Action item
Reproduce exactly, from the data that follows, the line with "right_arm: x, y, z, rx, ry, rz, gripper", the line with "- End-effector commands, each", and every line that lies between them.

── Data below ──

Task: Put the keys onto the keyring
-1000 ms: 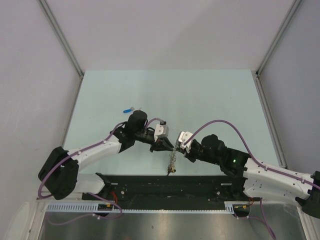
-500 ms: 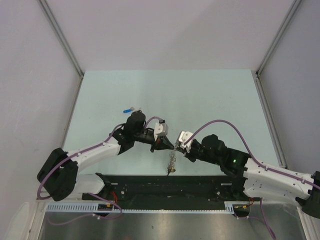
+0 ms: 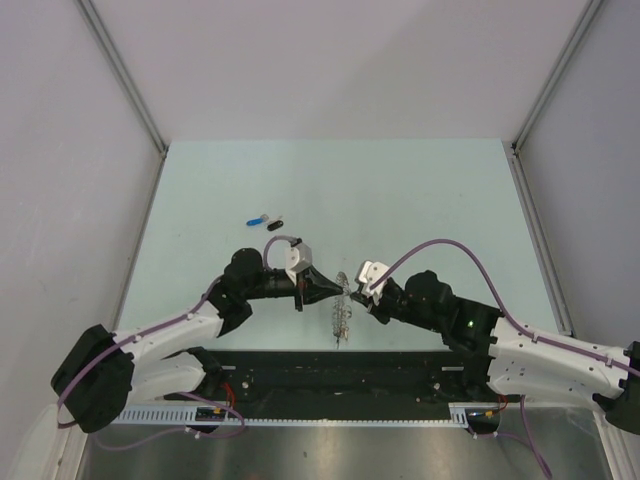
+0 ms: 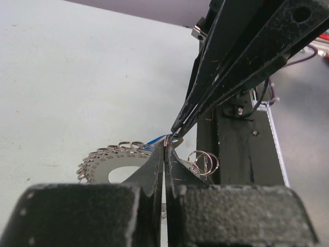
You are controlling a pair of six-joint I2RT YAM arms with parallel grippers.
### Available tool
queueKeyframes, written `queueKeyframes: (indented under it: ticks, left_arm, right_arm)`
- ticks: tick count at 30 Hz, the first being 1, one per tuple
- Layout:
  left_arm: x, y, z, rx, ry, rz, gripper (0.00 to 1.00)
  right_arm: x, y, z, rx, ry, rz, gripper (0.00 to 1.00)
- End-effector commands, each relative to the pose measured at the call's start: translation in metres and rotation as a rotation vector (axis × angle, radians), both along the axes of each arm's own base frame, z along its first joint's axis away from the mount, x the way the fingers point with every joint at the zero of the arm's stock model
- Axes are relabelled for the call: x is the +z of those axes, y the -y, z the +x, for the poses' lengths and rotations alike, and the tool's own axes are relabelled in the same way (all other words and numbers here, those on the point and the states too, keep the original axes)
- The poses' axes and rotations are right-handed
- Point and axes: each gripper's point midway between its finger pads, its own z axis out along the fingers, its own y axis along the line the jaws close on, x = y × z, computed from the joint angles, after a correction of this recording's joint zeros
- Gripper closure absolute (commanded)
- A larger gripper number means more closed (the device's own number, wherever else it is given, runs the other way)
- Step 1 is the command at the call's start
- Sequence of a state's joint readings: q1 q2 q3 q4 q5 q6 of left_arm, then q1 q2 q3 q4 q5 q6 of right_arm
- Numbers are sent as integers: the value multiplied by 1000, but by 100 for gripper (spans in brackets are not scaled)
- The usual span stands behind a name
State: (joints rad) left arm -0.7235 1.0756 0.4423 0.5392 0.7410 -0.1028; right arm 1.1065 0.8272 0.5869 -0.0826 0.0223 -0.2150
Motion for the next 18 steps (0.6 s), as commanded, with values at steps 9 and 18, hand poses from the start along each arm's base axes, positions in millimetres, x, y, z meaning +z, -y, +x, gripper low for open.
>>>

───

Output for this exercise
  right_arm: x, y, z, rx, ry, rz, gripper (0.00 to 1.00)
- End-effector commands, each relative to the pose measured at the call's start: translation in metres and rotation as a rotation vector (axis × angle, radians), both along the axes of each arm's own base frame, z along its first joint's axis away from the mount, x the way the fingers point with every joint at the zero of the arm's stock model

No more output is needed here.